Zebrafische, die als Modellorganismus für Entwicklungsstudien bekannt sind, haben sich als äußerst wertvoll bei der Erforschung funktioneller nicht-kodierender Sequenzen erwiesen, die sowohl für die transkriptionale als auch für die post-transkriptionale Regulation entscheidend sind. In Erwartung der nächsten Forschungsphasen wird erwartet, dass wir tiefer in die funktionale Charakterisierung der in unseren ersten Analysen identifizierten Elemente eintauchen.

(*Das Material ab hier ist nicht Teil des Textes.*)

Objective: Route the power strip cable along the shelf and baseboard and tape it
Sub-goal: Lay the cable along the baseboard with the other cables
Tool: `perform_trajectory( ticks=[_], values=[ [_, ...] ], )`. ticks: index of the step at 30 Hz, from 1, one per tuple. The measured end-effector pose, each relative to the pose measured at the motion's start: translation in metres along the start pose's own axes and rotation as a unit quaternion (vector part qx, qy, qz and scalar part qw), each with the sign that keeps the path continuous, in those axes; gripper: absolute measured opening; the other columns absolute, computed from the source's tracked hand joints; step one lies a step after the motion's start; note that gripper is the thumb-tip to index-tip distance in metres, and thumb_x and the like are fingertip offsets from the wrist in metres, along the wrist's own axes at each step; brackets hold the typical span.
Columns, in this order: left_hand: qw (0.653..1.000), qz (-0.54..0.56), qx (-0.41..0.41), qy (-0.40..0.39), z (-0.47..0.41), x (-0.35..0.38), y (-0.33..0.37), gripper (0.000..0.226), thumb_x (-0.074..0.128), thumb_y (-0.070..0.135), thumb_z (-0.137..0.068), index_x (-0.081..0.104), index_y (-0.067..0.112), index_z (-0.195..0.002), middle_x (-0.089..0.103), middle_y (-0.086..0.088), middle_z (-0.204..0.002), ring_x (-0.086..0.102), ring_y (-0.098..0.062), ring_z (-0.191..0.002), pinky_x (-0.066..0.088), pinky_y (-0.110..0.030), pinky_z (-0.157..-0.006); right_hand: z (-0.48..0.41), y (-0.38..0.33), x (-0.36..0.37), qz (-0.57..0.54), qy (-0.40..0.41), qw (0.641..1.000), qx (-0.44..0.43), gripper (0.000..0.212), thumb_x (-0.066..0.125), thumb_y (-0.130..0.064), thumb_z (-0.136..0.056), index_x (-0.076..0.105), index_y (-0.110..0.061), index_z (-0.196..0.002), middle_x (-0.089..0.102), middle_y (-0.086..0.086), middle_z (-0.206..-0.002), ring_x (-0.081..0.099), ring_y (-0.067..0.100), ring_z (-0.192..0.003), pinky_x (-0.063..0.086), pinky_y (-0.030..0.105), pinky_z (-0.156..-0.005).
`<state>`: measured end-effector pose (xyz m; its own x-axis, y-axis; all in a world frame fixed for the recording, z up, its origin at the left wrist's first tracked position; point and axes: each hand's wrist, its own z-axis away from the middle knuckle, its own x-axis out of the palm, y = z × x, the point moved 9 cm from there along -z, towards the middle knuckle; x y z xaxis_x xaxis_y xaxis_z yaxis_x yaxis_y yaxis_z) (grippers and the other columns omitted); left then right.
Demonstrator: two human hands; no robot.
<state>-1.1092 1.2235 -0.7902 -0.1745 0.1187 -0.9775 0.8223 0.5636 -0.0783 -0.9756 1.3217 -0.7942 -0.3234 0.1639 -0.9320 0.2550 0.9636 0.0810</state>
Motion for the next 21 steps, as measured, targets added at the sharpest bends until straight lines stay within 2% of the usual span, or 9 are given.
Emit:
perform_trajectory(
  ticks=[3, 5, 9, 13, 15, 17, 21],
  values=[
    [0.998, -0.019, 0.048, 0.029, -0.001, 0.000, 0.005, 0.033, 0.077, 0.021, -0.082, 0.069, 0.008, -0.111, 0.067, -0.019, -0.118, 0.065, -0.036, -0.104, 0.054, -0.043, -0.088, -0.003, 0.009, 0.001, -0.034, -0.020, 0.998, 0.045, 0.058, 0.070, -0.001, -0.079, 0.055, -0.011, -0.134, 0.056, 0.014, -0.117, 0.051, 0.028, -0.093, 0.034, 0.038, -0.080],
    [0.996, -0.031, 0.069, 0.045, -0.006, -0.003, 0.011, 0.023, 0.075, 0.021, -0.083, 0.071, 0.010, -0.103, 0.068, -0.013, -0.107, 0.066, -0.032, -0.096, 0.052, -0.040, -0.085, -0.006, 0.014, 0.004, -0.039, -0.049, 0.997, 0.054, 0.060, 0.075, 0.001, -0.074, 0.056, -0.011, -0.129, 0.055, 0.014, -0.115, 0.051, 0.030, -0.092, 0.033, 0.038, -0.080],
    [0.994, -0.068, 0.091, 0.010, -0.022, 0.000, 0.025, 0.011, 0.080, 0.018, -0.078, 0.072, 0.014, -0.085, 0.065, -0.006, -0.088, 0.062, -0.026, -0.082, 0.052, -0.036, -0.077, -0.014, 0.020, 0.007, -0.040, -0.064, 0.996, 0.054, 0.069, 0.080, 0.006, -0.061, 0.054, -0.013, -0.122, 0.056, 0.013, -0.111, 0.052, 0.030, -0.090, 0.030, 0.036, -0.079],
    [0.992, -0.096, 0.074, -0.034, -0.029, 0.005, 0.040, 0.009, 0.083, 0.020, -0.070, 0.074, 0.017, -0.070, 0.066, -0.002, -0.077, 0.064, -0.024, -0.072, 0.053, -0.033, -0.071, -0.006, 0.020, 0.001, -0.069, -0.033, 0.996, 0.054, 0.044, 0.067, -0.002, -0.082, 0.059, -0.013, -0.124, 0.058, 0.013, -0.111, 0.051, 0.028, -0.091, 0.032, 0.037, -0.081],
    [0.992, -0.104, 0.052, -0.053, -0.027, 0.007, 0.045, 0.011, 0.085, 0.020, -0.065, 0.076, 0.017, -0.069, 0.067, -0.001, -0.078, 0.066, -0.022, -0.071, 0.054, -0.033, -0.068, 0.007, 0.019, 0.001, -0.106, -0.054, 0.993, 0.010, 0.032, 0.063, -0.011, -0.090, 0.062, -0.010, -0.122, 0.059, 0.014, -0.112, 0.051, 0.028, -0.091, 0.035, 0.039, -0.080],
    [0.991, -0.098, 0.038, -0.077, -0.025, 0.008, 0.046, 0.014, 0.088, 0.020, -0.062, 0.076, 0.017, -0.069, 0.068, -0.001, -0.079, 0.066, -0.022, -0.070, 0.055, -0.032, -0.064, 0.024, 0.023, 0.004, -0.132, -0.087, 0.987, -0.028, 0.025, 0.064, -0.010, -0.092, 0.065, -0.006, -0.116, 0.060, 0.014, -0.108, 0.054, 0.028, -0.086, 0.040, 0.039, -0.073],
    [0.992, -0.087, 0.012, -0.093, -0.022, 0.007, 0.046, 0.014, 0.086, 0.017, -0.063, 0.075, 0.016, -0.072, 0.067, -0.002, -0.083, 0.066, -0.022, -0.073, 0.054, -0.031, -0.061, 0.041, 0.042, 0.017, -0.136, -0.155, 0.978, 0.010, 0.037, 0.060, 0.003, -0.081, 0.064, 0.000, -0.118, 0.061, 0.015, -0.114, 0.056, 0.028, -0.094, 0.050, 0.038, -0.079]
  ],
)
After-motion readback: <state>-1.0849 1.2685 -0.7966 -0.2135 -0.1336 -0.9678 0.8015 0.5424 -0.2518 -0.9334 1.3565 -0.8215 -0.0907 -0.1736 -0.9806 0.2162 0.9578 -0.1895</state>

Dies könnte beispielsweise Reporterassays umfassen, die leicht und schnell in lebenden Zebrafischembryos durchgeführt werden können.

Darüber hinaus ist die Einbeziehung von Einzelzell-Molekulartechniken entscheidend, um unser Verständnis zu verfeinern. Die vorläufigen DANIO-CODE-Untersuchungen stützten sich überwiegend auf ganze Embryonen, was potenzielle Komplikationen bei der Interpretation der aktuellen Ergebnisse mit sich brachte. Angesichts der Knappheit von Zebrafischzelllinien wird der Fortschritt der Technologie in der molekularen Analyse auf Einzelzellebene und deren anschließende Anwendung auf Zebrafischembryonen in den kommenden Phasen von DANIO-CODE von entscheidender Bedeutung sein.

Referenz:

1. Baranasic, Damir, et al. "Multiomischer Atlas mit funktioneller Stratifikation und Entwicklungsdynamik von Zebrafisch-Cis-regulatorischen Elementen." Naturgenetik 54,7 (2022): 1037-1050.